As much as, for example, the metaverse could greatly facilitate the study of history, we should not forget that the latter has its roots in the real world, in written sources and material evidence of various kinds (objects, art, architecture etc.); and that therefore the use of digital tools will always have to be accompanied by the ability to critically examine sources. Furthermore, we should also keep in mind how important it is to protect them: digitization is a fundamental tool today, but it cannot in any way imply that authentic sources be neglected or even eliminated, as some would like to do.

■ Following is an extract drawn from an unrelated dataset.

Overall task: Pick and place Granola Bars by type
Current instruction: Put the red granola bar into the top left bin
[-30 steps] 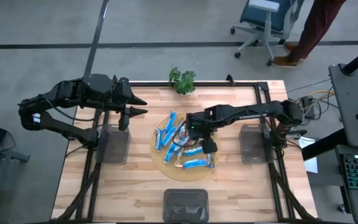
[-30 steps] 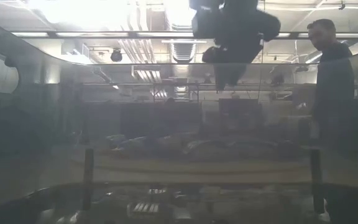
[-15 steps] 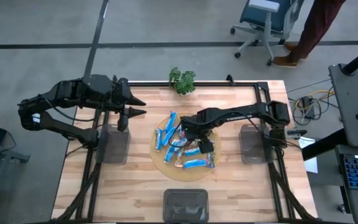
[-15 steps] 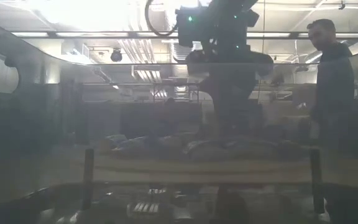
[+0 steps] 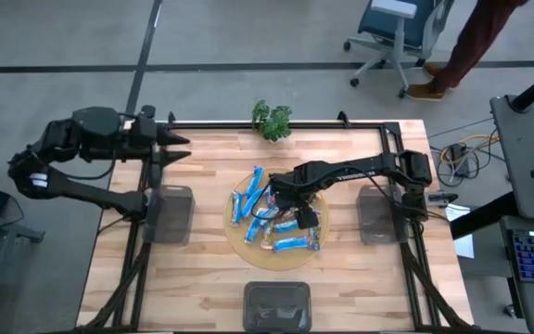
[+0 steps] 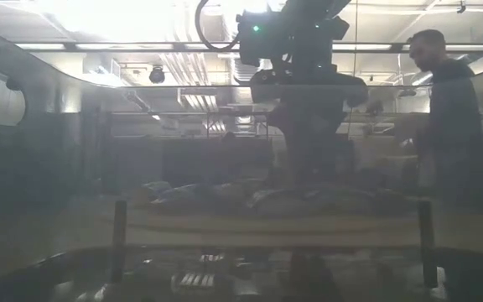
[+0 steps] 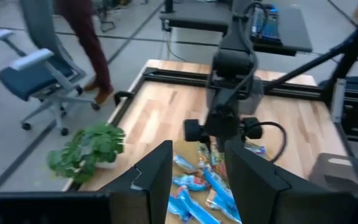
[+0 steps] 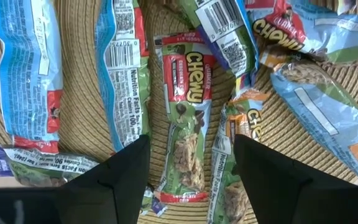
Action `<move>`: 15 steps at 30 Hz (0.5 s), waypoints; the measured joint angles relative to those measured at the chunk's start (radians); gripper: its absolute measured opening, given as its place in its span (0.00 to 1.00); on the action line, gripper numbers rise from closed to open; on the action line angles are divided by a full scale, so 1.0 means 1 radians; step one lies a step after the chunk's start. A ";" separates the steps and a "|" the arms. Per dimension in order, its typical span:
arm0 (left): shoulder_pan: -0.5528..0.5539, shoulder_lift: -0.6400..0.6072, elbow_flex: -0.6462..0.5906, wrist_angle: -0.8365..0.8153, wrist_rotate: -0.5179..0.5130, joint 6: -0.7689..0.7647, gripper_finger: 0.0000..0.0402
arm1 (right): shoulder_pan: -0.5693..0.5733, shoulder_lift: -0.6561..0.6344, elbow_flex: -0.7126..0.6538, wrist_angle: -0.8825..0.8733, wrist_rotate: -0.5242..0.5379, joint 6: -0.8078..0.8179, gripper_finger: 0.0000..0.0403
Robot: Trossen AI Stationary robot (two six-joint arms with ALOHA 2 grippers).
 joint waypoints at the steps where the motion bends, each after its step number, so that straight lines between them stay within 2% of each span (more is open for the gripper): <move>1: 0.000 -0.005 -0.006 0.001 -0.015 0.000 0.33 | 0.000 0.000 0.000 0.003 0.000 0.000 0.56; 15: 0.000 -0.136 -0.143 0.053 -0.029 -0.002 0.33 | 0.000 0.001 -0.065 0.085 -0.007 0.010 0.56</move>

On the other hand, on a social level, it is unthinkable that the metaverse can make up for our problems, in an age in which human relationships, authentic discussion with others, and the creation of bonds are increasingly difficult for us: as much as the promised breaking down of barriers and boundaries in the virtual world is purposeful, it is precisely the real barriers that fuel a growing climate of conflict. Moving away from home, visiting other countries, getting to know new languages, cultures, tastes and traditions represents a valuable and irreplaceable experience: getting out of one’s comfort zone, opening oneself to the different as is not possible to do in an inherently aseptic virtuality.
And although the opening of social occasions and international courses of study through the metaverse could actually provide greater inclusiveness, we need to make sure that this does not generate yet another class issue; i.e., that these tools are in the future really accessible to all and not the prerogative of a more or less restricted privileged elite.